Gold climbs as US-Iran détente talk hits dollar and oil, shifting focus to Fed outlook

    by VT Markets
    /
    May 26, 2026

    Gold rose on Monday as easing geopolitical risk in the Middle East weighed on the US Dollar and crude, pushing XAU/USD to about $4,572, up 1.40% on the day. Markets reacted to renewed talk of a US-Iran understanding, with reports pointing to a 60-day ceasefire extension, the reopening of the Strait of Hormuz and the lifting of a US naval blockade on Iranian ports, while nuclear negotiations continue. WTI fell more than 5% as the headlines crossed, and the US Dollar Index (DXY) slipped back towards 99.00, shifting attention to how lower energy prices could temper inflation risks and, in turn, the Federal Reserve’s rate path. Futures pricing implies nearly a 40% probability of a 25 basis point hike at the Fed’s December meeting.

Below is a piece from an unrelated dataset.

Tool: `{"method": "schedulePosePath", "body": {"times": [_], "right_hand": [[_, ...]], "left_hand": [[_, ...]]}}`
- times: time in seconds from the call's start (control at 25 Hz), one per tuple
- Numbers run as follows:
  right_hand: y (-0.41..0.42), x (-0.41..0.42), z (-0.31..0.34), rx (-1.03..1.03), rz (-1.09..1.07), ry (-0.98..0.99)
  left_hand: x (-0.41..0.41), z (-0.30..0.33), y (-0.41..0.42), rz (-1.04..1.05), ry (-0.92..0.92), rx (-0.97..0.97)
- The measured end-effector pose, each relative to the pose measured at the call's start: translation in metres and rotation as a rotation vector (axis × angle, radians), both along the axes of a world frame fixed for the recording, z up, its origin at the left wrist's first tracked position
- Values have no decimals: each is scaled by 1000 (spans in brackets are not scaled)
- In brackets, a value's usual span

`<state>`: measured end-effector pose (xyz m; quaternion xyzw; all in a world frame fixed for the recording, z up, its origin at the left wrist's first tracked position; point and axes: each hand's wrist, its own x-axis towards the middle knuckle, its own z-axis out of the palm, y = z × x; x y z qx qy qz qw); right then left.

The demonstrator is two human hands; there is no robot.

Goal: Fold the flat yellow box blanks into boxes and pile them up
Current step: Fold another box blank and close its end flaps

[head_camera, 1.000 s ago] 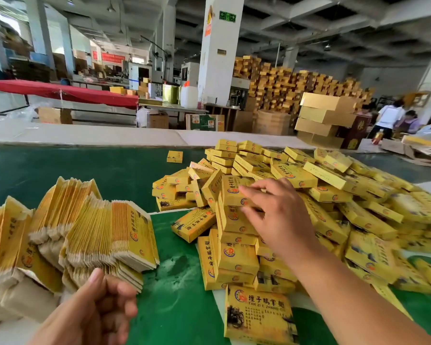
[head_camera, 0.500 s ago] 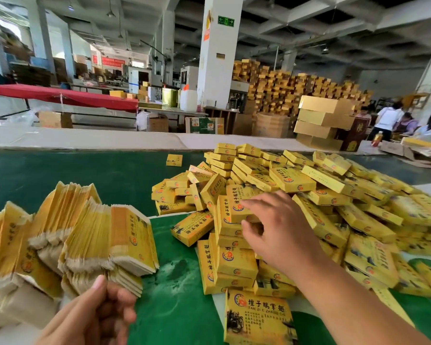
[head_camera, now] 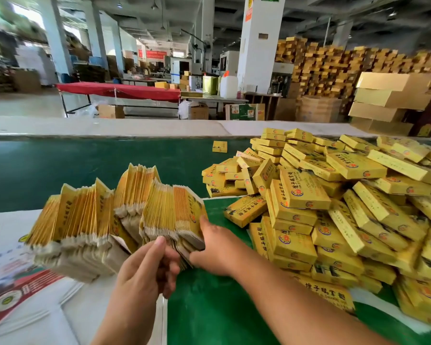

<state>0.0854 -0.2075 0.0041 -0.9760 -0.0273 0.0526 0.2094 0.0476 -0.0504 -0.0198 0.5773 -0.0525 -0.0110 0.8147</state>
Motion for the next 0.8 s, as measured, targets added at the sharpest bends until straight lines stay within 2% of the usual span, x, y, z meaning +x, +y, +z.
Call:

    Technically, gold is holding above the 200-day SMA near $4,381 but remains capped by the 100-day SMA around $4,800. The RSI is near 44, while MACD is below zero with a mildly negative histogram, consistent with range trading. Nearby support sits around $4,500, then just above $4,381, while a break over $4,800 would bring $5,000 into view. Central bank purchases totalled 1,136 tonnes worth around $70 billion in 2022. Later this week, focus turns to the US PCE inflation report on Thursday and speeches from Fed officials.

    Market Drivers and Gold Strategy in Response to US-Iran Talks

    The developing situation with the US-Iran negotiations is the primary driver for our strategy in the coming weeks. We see a clear inverse relationship where positive news on a deal weakens the US dollar and oil, directly benefiting gold. We will be positioned to react quickly to headlines as they emerge from these talks.

    The sharp drop in WTI crude oil, which has now fallen over 7% this week to trade around $84 per barrel, is the most immediate market impact. This eases the significant inflation fears that have been building pressure on the Federal Reserve. We believe this fundamentally alters the risk of an energy-driven inflation shock for the second half of the year.

    This shift is already being reflected in interest rate expectations, with the probability of a December Fed rate hike dropping from 40% to just below 32% in the last 24 hours, based on CME FedWatch data. For a non-yielding asset like gold, a less aggressive Fed is a distinctly bullish signal. We are looking at derivative strategies that can profit from this change in monetary policy outlook.

    Option Strategies, Technical Levels, and Central Bank Support

    Given the potential for a sharp upward move if a deal is finalized, we are considering buying out-of-the-money call options on gold. A call option with a strike price just above the 100-day moving average of $4,800 would provide significant upside leverage on a breakout. This strategy allows us to capitalize on positive news with a clearly defined and limited risk.

    However, since negotiations could still fail, we must also consider the downside. We view put options on crude oil futures as an effective hedge against a breakdown in talks. If the deal collapses, a resulting surge in oil prices would likely cause gold to pull back, but our oil puts would gain in value and offset those losses.

    We are using the technical chart levels to set our parameters for these trades. We see the 200-day moving average around $4,381 as a solid floor for placing protective stop-losses. The resistance at the $4,800 mark remains the key trigger we are watching to add to our long gold positions.

    The underlying support from central bank demand also gives us long-term confidence. Recent data from the World Gold Council for the first quarter of 2026 confirmed that central banks bought a net 290 tonnes, marking the strongest start to a year on record. This persistent buying provides a strong foundation under the market, suggesting any price dips will be well-supported.

    This week, all eyes will be on the US Personal Consumption Expenditure (PCE) inflation report this Thursday. A softer inflation reading would further validate the market’s reduced rate hike expectations and could provide another catalyst for gold to test its upside resistance. We will remain nimble and ready to adjust our positions based on that key data release.